Wednesday, January 11, 2012

Balance

(Photo c/o Runner's World)

How does one balance:

Family/Friends
Work
Fitness
Obligations
Sanity
????????????????????????????????????????????

Don't look at me. I certainly don't have the answers. Too much time is spent on focusing on the negative; more time needs to be spent on examining the positive. Or at least in my world, I spend too much time focusing on the negative. Like my hopeless career. Everyone expects a miracle cure, and nothing is ever "good" enough. Little successes (like getting a student to take off a hat) or big successes (like a structured essay) don't matter. The kid with no hat still wants to get water and the essay is still lacking higher level analysis.

Seriously?

And like the little kid with the abusive parents, I still keep waiting for the pat on the back. The "Good Job!" I'm not asking for much, here, people!

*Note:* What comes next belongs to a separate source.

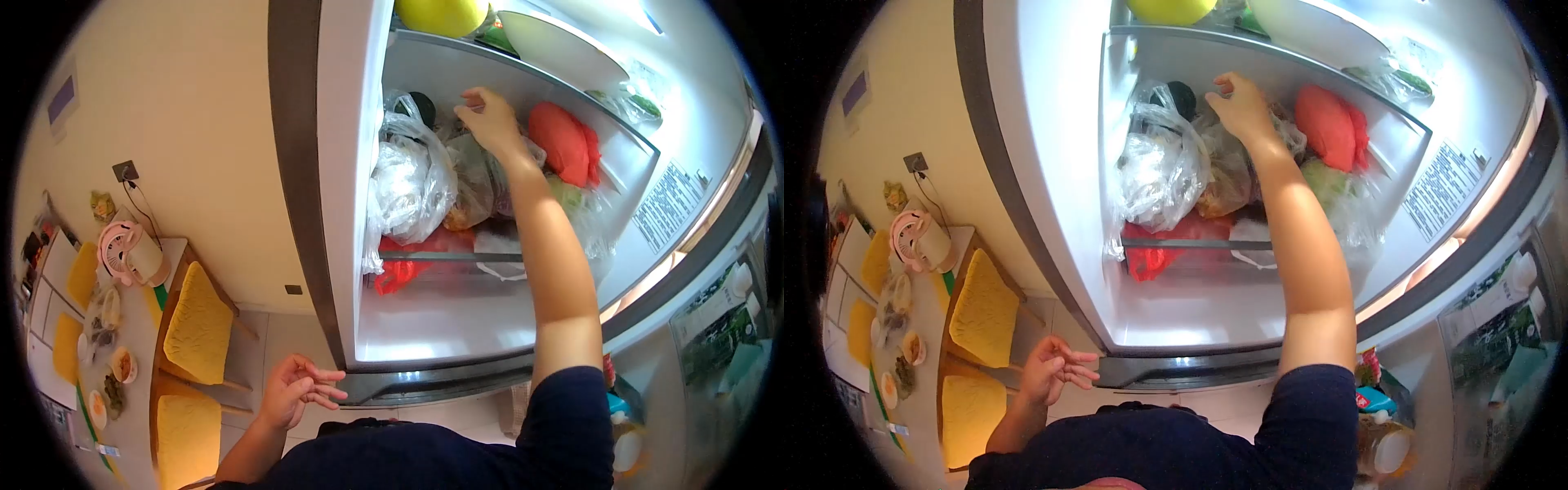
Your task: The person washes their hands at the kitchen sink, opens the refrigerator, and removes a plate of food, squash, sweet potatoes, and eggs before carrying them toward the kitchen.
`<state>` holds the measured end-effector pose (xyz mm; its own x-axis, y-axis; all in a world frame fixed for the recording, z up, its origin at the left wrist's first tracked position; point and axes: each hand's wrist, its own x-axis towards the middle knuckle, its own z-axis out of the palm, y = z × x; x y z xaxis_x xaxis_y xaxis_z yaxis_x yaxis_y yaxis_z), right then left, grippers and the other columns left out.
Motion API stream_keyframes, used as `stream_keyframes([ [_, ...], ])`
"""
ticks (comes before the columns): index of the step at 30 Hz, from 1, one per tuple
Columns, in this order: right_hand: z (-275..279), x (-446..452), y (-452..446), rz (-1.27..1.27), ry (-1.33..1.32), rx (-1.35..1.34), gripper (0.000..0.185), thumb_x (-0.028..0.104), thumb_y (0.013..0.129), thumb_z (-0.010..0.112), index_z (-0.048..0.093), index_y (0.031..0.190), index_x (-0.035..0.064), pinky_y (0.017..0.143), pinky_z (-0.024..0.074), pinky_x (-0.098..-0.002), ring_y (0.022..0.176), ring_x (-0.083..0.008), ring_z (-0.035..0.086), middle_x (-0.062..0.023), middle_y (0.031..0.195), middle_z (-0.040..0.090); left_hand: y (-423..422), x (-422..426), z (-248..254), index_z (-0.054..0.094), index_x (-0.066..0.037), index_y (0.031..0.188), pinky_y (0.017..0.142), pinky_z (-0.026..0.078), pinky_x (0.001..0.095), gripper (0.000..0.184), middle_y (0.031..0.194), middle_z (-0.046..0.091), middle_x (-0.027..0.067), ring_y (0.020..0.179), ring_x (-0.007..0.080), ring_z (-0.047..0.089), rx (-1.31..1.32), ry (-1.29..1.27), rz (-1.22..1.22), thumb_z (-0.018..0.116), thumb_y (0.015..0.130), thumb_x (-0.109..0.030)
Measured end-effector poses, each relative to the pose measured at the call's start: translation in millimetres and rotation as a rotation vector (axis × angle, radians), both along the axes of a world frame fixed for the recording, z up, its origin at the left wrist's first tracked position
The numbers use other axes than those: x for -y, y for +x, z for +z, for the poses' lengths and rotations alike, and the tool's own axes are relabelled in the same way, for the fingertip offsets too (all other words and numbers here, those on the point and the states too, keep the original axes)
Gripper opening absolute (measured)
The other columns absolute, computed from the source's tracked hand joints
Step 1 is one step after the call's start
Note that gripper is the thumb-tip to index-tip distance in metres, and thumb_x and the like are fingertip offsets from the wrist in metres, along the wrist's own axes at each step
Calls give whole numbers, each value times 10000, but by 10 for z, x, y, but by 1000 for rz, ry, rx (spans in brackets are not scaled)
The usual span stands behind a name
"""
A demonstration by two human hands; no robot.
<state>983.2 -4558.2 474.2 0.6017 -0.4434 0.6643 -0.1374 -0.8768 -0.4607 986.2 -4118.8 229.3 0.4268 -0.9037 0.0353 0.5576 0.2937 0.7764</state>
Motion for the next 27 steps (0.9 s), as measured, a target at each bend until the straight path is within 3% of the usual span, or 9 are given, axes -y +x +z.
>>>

And then, after being thoroughly exhausted from entertaining students like a circus conductor all day, picking up after them (literally, candy wrappers, soda bottles, pieces of paper), rearranging desks forty-million times (WHY CAN'T THEY NAIL THEM DOWN?!?!), talking over them for 45 minutes at a time, I come home and run.

And then, by the time running is over, there's cooking.

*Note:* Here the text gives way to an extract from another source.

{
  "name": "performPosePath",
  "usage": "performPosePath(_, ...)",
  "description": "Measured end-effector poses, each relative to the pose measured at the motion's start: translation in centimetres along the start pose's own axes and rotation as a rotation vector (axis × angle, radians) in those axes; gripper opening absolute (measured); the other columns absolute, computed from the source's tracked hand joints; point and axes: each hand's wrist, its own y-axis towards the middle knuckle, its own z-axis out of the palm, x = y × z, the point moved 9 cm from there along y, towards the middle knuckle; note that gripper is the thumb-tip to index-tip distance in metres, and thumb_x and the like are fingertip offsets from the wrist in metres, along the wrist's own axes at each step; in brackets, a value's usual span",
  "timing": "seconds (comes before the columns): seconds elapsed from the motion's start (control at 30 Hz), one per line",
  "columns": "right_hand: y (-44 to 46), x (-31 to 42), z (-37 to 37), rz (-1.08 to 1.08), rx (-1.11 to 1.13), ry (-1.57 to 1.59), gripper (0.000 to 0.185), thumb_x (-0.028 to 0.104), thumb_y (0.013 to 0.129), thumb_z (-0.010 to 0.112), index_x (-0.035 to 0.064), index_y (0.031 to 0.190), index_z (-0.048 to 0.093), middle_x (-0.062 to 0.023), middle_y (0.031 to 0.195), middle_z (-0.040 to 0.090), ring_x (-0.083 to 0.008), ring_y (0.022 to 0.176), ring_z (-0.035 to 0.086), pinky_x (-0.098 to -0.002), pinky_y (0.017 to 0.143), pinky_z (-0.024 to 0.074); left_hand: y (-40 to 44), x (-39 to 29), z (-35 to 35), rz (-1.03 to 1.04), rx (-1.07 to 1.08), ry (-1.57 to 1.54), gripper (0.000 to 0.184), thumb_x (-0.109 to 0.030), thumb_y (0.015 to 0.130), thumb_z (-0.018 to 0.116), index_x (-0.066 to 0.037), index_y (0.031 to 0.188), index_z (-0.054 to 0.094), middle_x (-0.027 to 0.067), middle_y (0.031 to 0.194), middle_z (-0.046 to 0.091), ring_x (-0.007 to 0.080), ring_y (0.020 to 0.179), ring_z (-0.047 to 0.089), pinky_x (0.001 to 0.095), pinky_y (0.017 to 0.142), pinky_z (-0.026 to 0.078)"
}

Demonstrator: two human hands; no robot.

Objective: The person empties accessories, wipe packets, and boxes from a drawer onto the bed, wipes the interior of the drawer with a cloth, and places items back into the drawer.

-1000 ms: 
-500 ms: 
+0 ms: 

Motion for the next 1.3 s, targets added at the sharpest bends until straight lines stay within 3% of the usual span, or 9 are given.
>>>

And then, just when I sit down, it's 10:00 and I know that if I don't go to bed, I'll be exhausted in the morning when I have to repeat the same commands, demands, expectations, and exasperations. But, I can NEVER fall asleep. School runs through my mind constantly, my lesson isn't good enough, what IS my lesson, how do I get the students to pay attention to me, can I still perform cartwheels? My mind certainly can, turning and twisting all night into restless "sleep" with school-related nightmares abounding. Because, no matter what I do, and no matter what I have to show for it, it's still not enough. It's not the student's fault for being lazy, or the parent's fault for not disciplining, it's mine. And there are absolutely no consequences for anyone--student, parent, or me. But I'm always the one who feels guilty in the end. Like I haven't tried enough, or done enough, or worked hard enough. And I start to feel guilty for my own "leisure time" as if I should be working 24-7 to assist students who for the most part won't pay me no mind and will put me down and curse me out.

But, I'm still going to run that marathon. This Saturday. And I'll deal with the rest of it later. Like Scarlett O'Hara. Tomorrow sounds good. Yes, I'll worry about it tomorrow. When the beer is free.